Report forwarded to owner <at> debbugs.gnu.org, bug-gnu-emacs <at> gnu.org:
bug#6866; Package emacs. (Mon, 16 Aug 2010 12:03:02 GMT) Full text and rfc822 format available.

Acknowledgement sent to jidanni <at> jidanni.org:
New bug report received and forwarded.

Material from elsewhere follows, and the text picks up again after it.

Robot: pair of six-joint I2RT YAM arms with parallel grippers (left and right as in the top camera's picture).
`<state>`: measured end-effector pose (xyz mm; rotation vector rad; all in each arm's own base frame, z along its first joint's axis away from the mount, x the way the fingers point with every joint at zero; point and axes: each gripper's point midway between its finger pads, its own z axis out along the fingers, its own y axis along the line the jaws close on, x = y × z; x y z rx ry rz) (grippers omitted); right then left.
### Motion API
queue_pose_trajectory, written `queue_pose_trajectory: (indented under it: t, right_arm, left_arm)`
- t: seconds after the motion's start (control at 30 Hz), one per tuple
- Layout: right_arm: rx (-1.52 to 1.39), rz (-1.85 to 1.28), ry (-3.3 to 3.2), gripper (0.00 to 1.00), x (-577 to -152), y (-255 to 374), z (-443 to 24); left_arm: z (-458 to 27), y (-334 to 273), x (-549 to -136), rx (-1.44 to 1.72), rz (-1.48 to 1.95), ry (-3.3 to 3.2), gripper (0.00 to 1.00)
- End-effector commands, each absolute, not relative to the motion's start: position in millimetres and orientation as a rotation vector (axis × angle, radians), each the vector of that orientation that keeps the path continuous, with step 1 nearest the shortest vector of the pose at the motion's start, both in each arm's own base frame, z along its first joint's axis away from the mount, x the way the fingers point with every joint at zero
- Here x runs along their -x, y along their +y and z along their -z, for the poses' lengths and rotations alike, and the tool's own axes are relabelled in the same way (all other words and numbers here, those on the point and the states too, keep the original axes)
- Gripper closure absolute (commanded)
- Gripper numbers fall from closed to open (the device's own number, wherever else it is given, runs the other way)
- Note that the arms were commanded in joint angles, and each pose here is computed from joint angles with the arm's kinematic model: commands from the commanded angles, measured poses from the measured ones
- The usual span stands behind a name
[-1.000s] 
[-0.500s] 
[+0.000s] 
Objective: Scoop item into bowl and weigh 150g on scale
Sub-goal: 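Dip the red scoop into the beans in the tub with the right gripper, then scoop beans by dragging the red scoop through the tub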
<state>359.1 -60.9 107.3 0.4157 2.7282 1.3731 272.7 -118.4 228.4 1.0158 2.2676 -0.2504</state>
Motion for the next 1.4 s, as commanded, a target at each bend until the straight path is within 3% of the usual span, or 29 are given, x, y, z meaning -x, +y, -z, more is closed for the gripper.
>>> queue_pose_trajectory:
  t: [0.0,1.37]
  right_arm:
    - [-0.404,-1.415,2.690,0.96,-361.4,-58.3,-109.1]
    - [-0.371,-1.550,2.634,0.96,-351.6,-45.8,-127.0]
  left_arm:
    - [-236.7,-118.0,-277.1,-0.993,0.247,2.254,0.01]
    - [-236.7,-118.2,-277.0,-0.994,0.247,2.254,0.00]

Copy sent to bug-gnu-emacs <at> gnu.org. (Mon, 16 Aug 2010 12:03:02 GMT) Full text and rfc822 format available.

Message #5 received at submit <at> debbugs.gnu.org (full text, mbox):

From: jidanni <at> jidanni.org
To: bug-gnu-emacs <at> gnu.org
Subject: mule-cmds.el just _assumes_ all of Taiwan uses Big5 and not UTF-8
Date: Mon, 16 Aug 2010 19:09:48 +0800
I demand an explanation.
$ zgrep TW mule-cmds.el
    ("zh_TW" . "Chinese-Big5")
You guys just *assume* that all TW people still use Big5.
One can do LC_ALL=zh_TW.UTF-8 until he is blue in the face, but still
  current-language-environment is a variable defined in `mule-cmds.el'.
  Its value is "Chinese-BIG5"
emacs-version "24.0.50.1"




Information forwarded to owner <at> debbugs.gnu.org, bug-gnu-emacs <at> gnu.org:
bug#6866; Package emacs. (Mon, 16 Aug 2010 12:22:02 GMT) Full text and rfc822 format available.

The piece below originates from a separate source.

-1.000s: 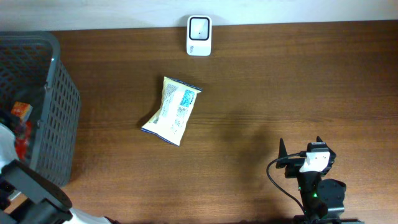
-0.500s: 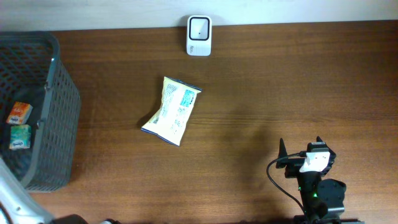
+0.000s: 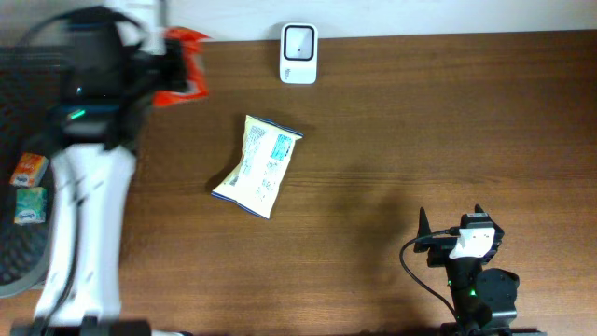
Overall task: Scan the item barcode
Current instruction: 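Carry the red snack bag out and drop it beside the white bag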
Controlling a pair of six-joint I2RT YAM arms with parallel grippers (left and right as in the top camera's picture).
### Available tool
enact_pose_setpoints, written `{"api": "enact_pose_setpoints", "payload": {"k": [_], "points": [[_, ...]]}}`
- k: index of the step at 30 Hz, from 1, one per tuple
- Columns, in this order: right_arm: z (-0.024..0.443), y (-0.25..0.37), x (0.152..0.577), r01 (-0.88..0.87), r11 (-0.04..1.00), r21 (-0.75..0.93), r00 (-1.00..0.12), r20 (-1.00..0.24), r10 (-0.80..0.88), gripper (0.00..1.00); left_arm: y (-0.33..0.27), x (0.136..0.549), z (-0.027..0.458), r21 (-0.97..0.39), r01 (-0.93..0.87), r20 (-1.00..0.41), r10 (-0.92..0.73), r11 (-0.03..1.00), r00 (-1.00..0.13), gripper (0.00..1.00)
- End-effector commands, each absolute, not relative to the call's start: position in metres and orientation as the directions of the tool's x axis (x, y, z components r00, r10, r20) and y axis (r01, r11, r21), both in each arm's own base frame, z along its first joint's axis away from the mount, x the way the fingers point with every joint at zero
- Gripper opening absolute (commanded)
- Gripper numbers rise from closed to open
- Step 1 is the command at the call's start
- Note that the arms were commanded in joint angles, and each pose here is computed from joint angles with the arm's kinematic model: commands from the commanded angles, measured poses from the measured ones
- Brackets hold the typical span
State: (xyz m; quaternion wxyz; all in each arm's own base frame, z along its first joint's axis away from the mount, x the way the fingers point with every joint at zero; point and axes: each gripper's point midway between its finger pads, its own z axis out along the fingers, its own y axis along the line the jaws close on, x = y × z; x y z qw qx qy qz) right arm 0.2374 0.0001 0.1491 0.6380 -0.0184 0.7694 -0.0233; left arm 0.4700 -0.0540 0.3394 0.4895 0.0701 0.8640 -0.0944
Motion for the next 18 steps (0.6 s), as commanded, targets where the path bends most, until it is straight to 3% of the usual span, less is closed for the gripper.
{"api": "enact_pose_setpoints", "payload": {"k": [1, 6, 11, 15, 16, 18], "points": [[0.146, 0.001, 0.237, 0.000, 0.998, -0.056, -0.196, -0.979, -0.055, 0.98, -0.118, 0.484, 0.263, -0.097, 0.285, -0.759, 0.114, 0.954, -0.641, 0.00], [0.146, 0.001, 0.237, 0.000, 0.998, -0.056, -0.196, -0.979, -0.055, 0.98, -0.181, 0.481, 0.180, -0.047, 0.358, -0.632, 0.250, 0.932, -0.734, 0.00], [0.146, 0.001, 0.237, 0.000, 0.998, -0.056, -0.196, -0.979, -0.055, 0.98, -0.232, 0.451, 0.105, -0.083, 0.419, -0.471, 0.335, 0.904, -0.816, 0.00], [0.146, 0.001, 0.237, 0.000, 0.998, -0.056, -0.197, -0.979, -0.055, 0.98, -0.248, 0.430, 0.082, -0.080, 0.455, -0.394, 0.391, 0.887, -0.831, 0.00], [0.146, 0.001, 0.237, 0.000, 0.998, -0.056, -0.196, -0.979, -0.055, 0.99, -0.252, 0.425, 0.079, -0.080, 0.465, -0.383, 0.403, 0.882, -0.831, 0.01], [0.146, 0.001, 0.237, 0.000, 0.998, -0.056, -0.197, -0.979, -0.055, 0.99, -0.258, 0.420, 0.079, -0.079, 0.478, -0.378, 0.417, 0.875, -0.826, 0.19]]}}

Message #8 received at 6866 <at> debbugs.gnu.org (full text, mbox):

From: Eli Zaretskii <eliz <at> gnu.org>
To: jidanni <at> jidanni.org
Cc: 6866 <at> debbugs.gnu.org
Subject: Re: bug#6866: mule-cmds.el just _assumes_ all of Taiwan uses Big5 and
	not UTF-8
Date: Mon, 16 Aug 2010 08:22:31 -0400
> From: jidanni <at> jidanni.org
> Date: Mon, 16 Aug 2010 19:09:48 +0800
> Cc: 
> 
> I demand an explanation.
> $ zgrep TW mule-cmds.el
>     ("zh_TW" . "Chinese-Big5")
> You guys just *assume* that all TW people still use Big5.

That's because they do.  Case closed.

> One can do LC_ALL=zh_TW.UTF-8 until he is blue in the face

How dare you??!!!




Information forwarded to owner <at> debbugs.gnu.org, bug-gnu-emacs <at> gnu.org:
bug#6866; Package emacs. (Mon, 16 Aug 2010 12:24:02 GMT) Full text and rfc822 format available.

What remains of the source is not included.